Wolf News

31
Jan

In the News: Environmentalists Challenge Wolf Recovery Plan


TUSCSON, Ariz. (CN) — A coalition of environmentalists claim in court that a recovery plan for the endangered Mexican gray wolf ignores the best available science on the subspecies, setting a course toward extinction for the southern-most North American wolf.

The Tuesday lawsuits — one from the Center for Biological Diversity, Defenders of Wildlife, Endangered Wolf Center, Wolf Conservation Center and former U.S. Fish and Wildlife biologist David Parsons; and one from WildEarth Guardians and the Western Watersheds Project — challenge a U.S. Fish and Wildlife Service plan issued in November 2017.

“Mexican wolves urgently need more room to roam, protection from killing, and more releases of wolves into the wild to improve genetic diversity, but the Mexican wolf recovery plan provides none of these things,” Earthjustice attorney Elizabeth Forsyth, who is representing the CBD and its co-plaintiffs, said in a statement.

Ranchers and the federal government hunted the Mexican gray wolf to near extinction during America’s western migration. By the time the subspecies was listed as endangered in 1976, only seven wolves remained, all of which were in a captive breeding program, the Center said in its 26-page lawsuit.

The original 1982 recovery plan for the wolf focused on immediate survival. Starting with just three lineages — including the last known wild individuals captured in Mexico — the goal was to establish 100 wolves. From 1998-2002, FWS released 110 wolves in the western United States, but removed 58 for various reasons, according to the WildEarth Guardians and the Western Watersheds Project lawsuit.

Despite other reintroductions, in the ensuing years illegal hunting, vehicles and government killings after livestock attack claims left just 42 wolves in the wild, the WildEarth Guardians’ 25-page lawsuit says.

The final draft recovery plan underestimates the population necessary for the species to survive, and burdens areas where landowners have longstanding conflicts with the predators while ignoring vast stretches of available public land for habitat, according to the Center’s lawsuit.

To survive, the species needs at least three connected populations — including one each in the southern Rocky Mountains and the Grand Canyon region — totaling at least 750 wolves, the Center for Biological Diversity said in a news release.
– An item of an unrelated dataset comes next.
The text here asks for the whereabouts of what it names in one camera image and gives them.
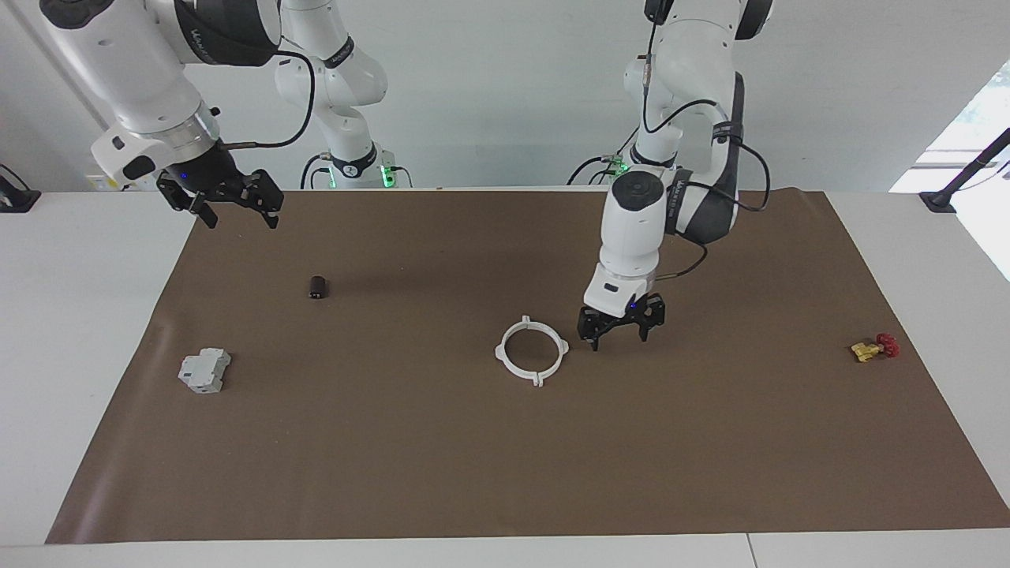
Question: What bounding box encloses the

The designated areas for reintroduction ignore those areas and fall far short of the numbers needed for a healthy recovery, the Center claims.

According to the Western Environmental Law Center, which is representing WildEarth Guardians and the Western Watershed Project, the plan offers just two populations — one in the U.S. and one in Mexico, totaling 520 wolves — and includes an interstate highway as a habitat boundary.

“This recovery plan was designed by politicians and anti-wolf states, not by independent biologists,” Matthew Bishop of the Western Environment Law Center said in a statement. “It’s an affront to the ESA and Congress’ directive [to] make decisions solely on the best available science.”

The lawsuits ask the court to force FWS to issue a recovery plan adhering to the best available science, as the Endangered Species Act requires.
The U.S. Fish and Wildlife Service did not immediately respond to a request for comment.